Desde la Revolución Industrial, los científicos estiman que aproximadamente una cuarta parte de todas las emisiones de combustibles fósiles han sido absorbidas por los bosques y otros tipos de vegetación terrestre y suelos, entre los que destaca la Amazonia.
En las décadas de 1980 y 1990, cuando empezaba la migración masiva de seres humanos a la Amazonia, la selva absorbió unos 500 millones de toneladas de carbono de la atmósfera cada año, más que las emisiones anuales actuales de Alemania, Gran Bretaña, Italia y Francia juntas.

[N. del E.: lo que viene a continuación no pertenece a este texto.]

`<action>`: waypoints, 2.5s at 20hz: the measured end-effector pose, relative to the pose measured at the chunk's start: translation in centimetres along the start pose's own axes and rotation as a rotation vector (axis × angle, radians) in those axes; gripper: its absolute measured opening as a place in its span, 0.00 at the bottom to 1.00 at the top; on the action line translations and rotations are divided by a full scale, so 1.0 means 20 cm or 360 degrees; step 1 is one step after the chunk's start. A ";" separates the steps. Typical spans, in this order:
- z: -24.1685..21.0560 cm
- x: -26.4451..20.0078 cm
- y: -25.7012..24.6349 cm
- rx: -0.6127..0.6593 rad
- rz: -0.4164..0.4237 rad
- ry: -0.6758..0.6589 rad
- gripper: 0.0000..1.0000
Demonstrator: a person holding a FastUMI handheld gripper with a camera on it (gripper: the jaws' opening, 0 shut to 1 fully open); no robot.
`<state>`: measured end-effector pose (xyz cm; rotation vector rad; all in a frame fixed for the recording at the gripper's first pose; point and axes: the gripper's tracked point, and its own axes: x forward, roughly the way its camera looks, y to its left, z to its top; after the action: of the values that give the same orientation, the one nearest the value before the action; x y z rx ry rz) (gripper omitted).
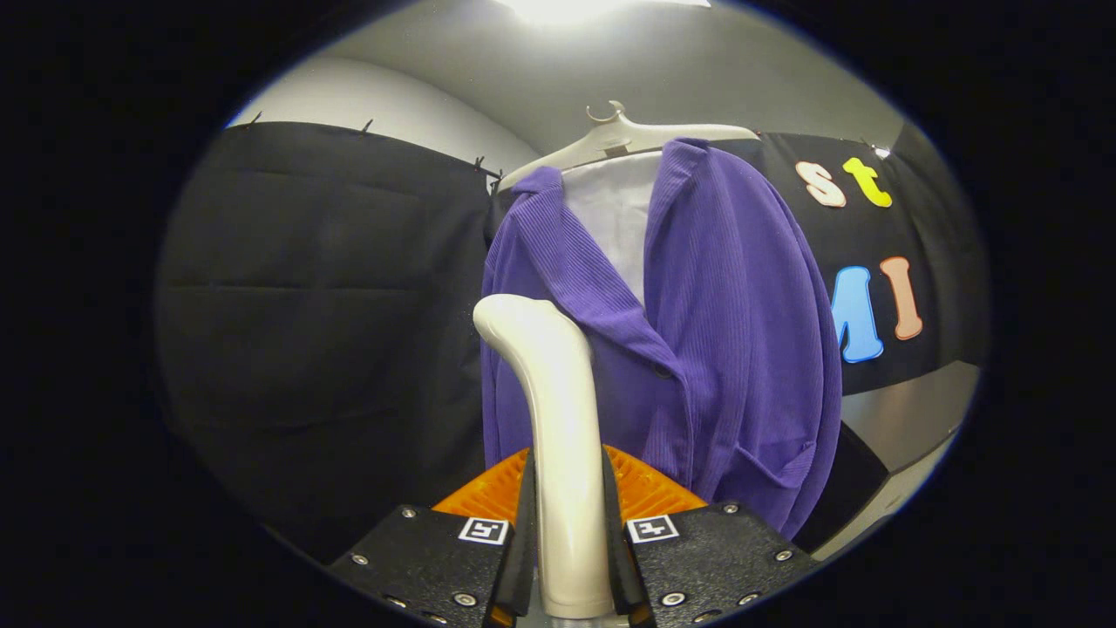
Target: Iron the clothes twice with a garment steamer, once on the left side and once on the right side.
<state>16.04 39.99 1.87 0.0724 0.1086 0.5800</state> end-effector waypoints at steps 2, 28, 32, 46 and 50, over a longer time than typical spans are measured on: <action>-0.09 -0.01 -0.02 0.0017 -0.0013 0.0052 0.35; -1.18 -0.38 -0.10 -0.0003 -0.0031 0.0633 0.35; -1.21 -0.46 -0.10 0.0018 -0.0042 0.0648 0.35; -0.32 -1.04 -0.75 0.0088 -0.0271 0.0185 0.35; -0.11 -1.25 -0.93 0.0107 -0.0321 0.0050 0.35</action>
<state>5.18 10.85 -0.02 0.1165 0.1642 0.3760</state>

La fotosíntesis de los miles de millones de árboles de la selva, que usan el dióxido de carbono para vivir y crecer, servía de amortiguador vital contra el cambio climático.
A medida que aumentaba la migración y se desbrozaba el Amazonas para la agricultura, los científicos sabían que la capacidad del bosque para absorber carbono se vería afectada. Pero nadie sabía cuánto.

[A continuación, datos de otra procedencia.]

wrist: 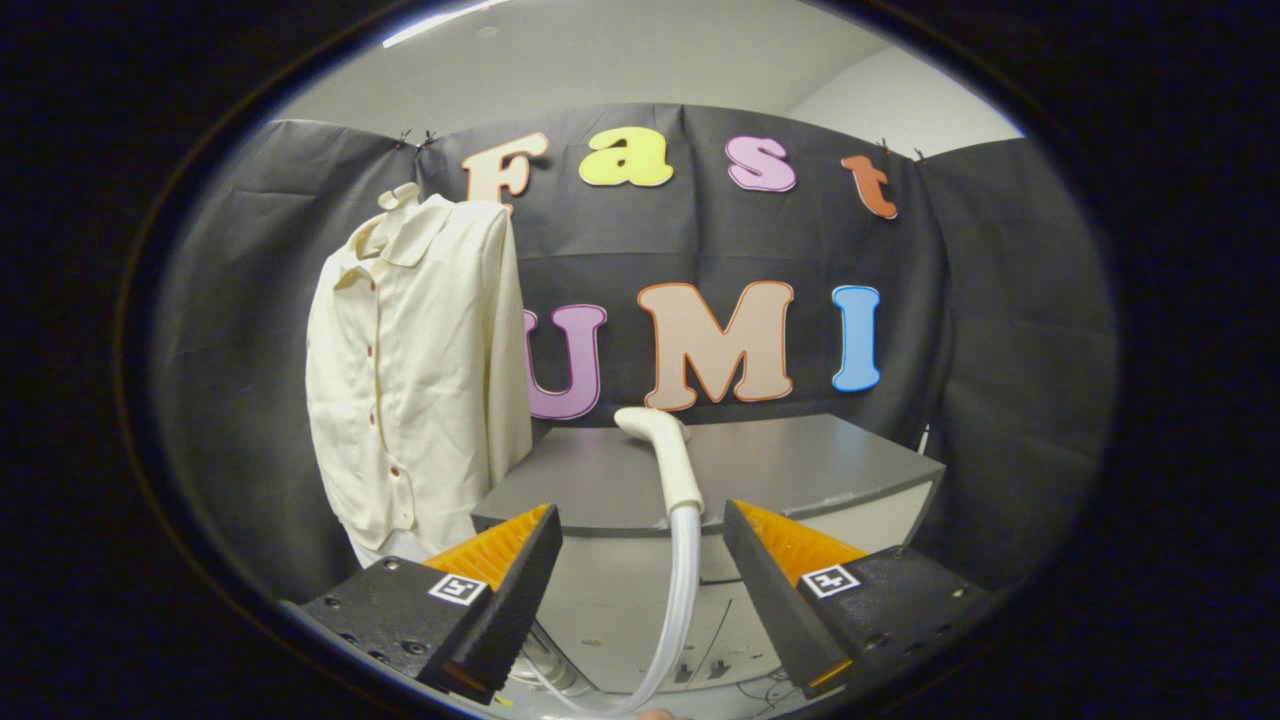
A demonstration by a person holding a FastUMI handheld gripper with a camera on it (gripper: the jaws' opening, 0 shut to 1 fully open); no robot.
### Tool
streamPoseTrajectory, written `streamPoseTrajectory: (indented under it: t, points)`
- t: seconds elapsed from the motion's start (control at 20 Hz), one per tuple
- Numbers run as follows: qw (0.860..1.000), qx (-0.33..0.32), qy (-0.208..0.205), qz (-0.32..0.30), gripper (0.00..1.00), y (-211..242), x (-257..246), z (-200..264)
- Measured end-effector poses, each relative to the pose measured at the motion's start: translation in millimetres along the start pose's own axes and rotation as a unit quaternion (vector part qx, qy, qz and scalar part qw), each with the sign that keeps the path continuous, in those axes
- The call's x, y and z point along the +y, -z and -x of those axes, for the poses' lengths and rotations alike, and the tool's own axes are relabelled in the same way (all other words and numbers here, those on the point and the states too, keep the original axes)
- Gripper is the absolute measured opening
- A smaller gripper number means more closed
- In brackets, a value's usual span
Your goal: Iron the clothes twice with a garment steamer, once on the left side and once on the right side.
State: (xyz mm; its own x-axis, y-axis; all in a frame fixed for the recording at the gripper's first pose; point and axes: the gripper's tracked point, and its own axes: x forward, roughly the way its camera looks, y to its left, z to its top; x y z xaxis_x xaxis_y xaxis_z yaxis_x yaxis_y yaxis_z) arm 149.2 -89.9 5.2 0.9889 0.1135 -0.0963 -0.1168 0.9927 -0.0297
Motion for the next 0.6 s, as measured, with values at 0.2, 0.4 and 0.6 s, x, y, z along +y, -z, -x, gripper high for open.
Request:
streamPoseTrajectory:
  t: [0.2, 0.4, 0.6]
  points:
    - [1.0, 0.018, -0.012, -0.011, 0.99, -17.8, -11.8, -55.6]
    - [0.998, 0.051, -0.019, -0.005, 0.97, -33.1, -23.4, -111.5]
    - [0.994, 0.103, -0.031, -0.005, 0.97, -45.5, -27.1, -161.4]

Para intentar obtener una respuesta, Gatti se metió en un avión monomotor de cuatro plazas armado con una maleta acolchada llena de frascos de vidrio. A veces, desde las copas de los árboles, podía ver la magnitud de la destrucción, el humo gris que salía de los árboles quemados y las manchas amarillas de tierra despojadas del verde del bosque.
Las primeras muestras de aire de Gatti se remontan al año 2000, en un único punto de la Amazonia oriental. Pero los datos le parecieron demasiado estrechos y volátiles para dar una imagen del balance de carbono de toda la cuenca, así que en los años siguientes amplió el trabajo, formando equipos y contratando avionetas para llenar frascos de aire del bosque de cuatro partes del Amazonas: Santarem y Alta Floresta en el este y Tefe y Río Branco en el oeste.
Desde entonces, las avionetas han tomado más de 600 perfiles verticales, es decir, una serie de muestras tomadas a diferentes alturas sobre un lugar determinado. En un momento dado, Gatti dudó de sus resultados. Se deprimió. Los datos no tenían sentido. No podían ser ciertos. Mostraban que el sureste de la Amazonia estaba liberando más carbono del que absorbía, incluso en años lluviosos en los que los científicos esperaban que la selva gozara de mejor salud. Significaba que una parte de la selva tropical ya no ayudaba a frenar el cambio climático, sino que se sumaba a las emisiones que lo provocaban.
Cambió su metodología. Volvió a cambiarla. Y otra vez. En total, pasó por siete metodologías antes de acabar aceptando lo que parecía imposible. El sureste de la Amazonia no sólo es un productor neto de carbono, sino que incluso cuando se eliminan los incendios, el bosque por sí solo -o el intercambio neto del bioma sin incendios- es una fuente de carbono. Los científicos consideran que los resultados, publicados recientemente en Nature, son los más definitivos hasta la fecha sobre los cambios en los flujos de carbono de la selva tropical.
La parte occidental del Amazonas, protegida por su lejanía, goza de mejor salud y aún puede absorber cantidades sustanciales de carbono, según el estudio. Pero no es suficiente para compensar la contaminación del este, donde la ganadería y el cultivo de soja han recortado profundamente la selva. Los llamados pulmones de la Tierra están tosiendo humo. "Estamos perdiendo la parte sureste de la selva", afirmó Gatti.
Gatti cree que sus cifras muestran que ciertas partes del Amazonas pueden estar ya en su punto de inflexión. Cree que los datos apuntan al mismo proceso que han presenciado Ben Hur y Beatriz, pero a mayor escala: Las especies de la selva tropical, como la castaña de Brasil y el palo de hierro (pau-ferro), están dando paso a árboles como la mabea fistulifera y la ouratea discophora, que toleran mejor el clima más seco y cálido. Este cambio de régimen libera enormes cantidades de carbono y ayudaría a explicar la escasa capacidad del bosque para reducir las emisiones.
"Es un camino sin retorno", dice Gatti.